Monday, August 04, 2008

Food Jargon of the Day: Semivegetarian

A recent poll on vegetarian and vegan consumer trends found that 13% of adult Americans identified themselves as "semivegetarian" consuming meat with "fewer than half" of their meals. Also known as flexitarians.

Saturday, July 26, 2008

Food Jargon of the Day: Chewable Ice and The Chew Belt

Chewable Ice
Tiny, pellet-sized "cublets" created by ice makers to satisfy compulsive ice chewers. Developed by Scotsman Ice Systems, chewable ice is sold under a variety of brands including Chewblet, Nugget Ice and Pearl Ice.

The Chew Belt
a.k.a. the Southern U.S., home to the greatest concentration of compulsive ice chewers.

Thursday, July 24, 2008

Food Jargon of the Day: Entomophagy

The practice of dining on insects.

According to a recent article posted at The, the practice of dining on bugs is common in over 100 countries with insects providing more nutrients than beef or fish (gram for gram, that is). Oddly enough, feasting on insects also makes good ecological sense: bug consumption has little environmental impact and insect dining can even help bolster crop production. To that end, the Thai government encourages its citizens to collect and eat locusts to protect local crops and even distributes recipes for how to cook the insects. More info on bug cuisine and cricket farming in the Khon Kaen area of Thailand can be found at

Wednesday, July 23, 2008

Food Jargon Watch: Lazy Locavores and Urban Farmers

Lazy Locavore
City dwellers who insist on eating food grown close to home, but have no inclination to get their hands dirty. Culled from Kim Severson's July 22nd NY Times article, "A Locally Grown Diet With Fuss but No Muss." Lazy locavores hire personal gardeners to plant, weed, and harvest their backyard veggie plots, invest in animal shares at local farms, and employ personal chefs to deliver fully cooked "local" meals, right to their doors.

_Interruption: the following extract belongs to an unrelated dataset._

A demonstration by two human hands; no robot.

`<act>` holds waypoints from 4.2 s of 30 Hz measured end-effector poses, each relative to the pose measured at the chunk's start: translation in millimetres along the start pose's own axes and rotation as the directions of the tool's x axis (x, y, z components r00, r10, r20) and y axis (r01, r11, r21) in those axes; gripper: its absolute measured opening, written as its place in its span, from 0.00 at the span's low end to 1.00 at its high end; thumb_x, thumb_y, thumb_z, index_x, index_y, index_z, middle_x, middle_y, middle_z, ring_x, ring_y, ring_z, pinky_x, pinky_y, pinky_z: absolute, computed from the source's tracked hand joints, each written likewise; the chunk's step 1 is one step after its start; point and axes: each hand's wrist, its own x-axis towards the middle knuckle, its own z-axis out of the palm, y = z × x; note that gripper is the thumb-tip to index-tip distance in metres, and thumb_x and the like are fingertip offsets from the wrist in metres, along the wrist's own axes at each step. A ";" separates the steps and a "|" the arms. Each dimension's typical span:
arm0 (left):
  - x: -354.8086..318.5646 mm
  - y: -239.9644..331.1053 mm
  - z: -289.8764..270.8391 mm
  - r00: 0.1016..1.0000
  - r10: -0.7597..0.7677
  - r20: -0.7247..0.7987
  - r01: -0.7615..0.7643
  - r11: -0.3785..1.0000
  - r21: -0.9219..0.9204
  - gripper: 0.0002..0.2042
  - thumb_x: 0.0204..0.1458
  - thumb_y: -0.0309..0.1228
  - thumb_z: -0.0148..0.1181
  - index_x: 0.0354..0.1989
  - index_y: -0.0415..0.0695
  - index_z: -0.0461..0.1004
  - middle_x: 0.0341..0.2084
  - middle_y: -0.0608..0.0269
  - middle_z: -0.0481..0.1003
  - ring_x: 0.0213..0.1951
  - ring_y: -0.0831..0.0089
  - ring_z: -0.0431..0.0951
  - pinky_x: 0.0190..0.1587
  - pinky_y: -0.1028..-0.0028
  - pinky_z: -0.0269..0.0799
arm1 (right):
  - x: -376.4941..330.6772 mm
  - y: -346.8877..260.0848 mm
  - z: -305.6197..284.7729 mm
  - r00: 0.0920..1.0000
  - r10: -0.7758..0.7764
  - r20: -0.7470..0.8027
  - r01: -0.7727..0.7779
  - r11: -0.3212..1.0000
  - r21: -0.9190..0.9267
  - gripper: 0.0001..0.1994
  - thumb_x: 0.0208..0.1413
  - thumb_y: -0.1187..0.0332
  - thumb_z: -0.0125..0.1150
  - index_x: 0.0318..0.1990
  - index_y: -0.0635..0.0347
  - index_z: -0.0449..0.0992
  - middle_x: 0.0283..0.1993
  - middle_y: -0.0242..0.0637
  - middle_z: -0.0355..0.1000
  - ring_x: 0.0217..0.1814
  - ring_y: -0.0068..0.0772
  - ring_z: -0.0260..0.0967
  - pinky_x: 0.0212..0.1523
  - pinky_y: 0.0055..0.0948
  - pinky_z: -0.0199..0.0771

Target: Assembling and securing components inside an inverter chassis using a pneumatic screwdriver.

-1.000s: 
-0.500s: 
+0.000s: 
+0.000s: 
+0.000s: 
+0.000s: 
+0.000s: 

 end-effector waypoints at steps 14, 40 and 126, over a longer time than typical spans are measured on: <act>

Severson's article has sparked a lively discussion on the comfood listserv as well as a great op ed piece by Josh Friedland, at The Food Section.

Urban Farmers
City dwellers who have a small space next to their homes for growing food for themselves and/or small-scale city-based farmers, who produce crops for sale. Distinguished from lazy locavores by their desire to actually get their hands dirty. For more info on urban farming visit or read this May 2008 NY Times article.

Monday, January 14, 2008

Food Jargon of the Day: Vegetable Plagiarism

Vegetable Plagiarism
What comedian Jerry Seinfeld's called claims by author Missy Chase Lapine that his wife, Jessica, had plagiarized parts of her best selling cookbook Deceptively Delicious: Simple Secrets to Getting Your Kids Eating Good Food, from Lapine's book The Sneaky Chef: Simple Strategies for Hiding Healthy Foods in Kids Favorite Meals. Both Seinfeld and his wife are now subject of a lawsuit filed by Lapine. Jessica Seinfeld is being sued for plagiarism and Seinfeld for defaming Lapine the David Letterman's show.

Friday, January 04, 2008

Food Jargon of the Day: Agflation

Investopedia defines agflation as "an increase in the price of food that occurs as a result of increased demand from human consumption and use as an alternative energy resource. While the competitive nature of retail supermarkets allows some of the effects of agflation to be absorbed, the price increases that agflation causes are largely passed on to the end consumer." For example, rising demands for biofuels will likely cause the prices of corn and soybean oil to rise further due to agflation.

Wednesday, January 02, 2008

Food Jargon of the Day: Rawvolutionary

Gina Mallet's politically-inspired alternative for "raw foodist." Individuals who believe that cooked food is dangerous and eat only raw, uncooked, unprocessed foods. From Last Chance to Eat.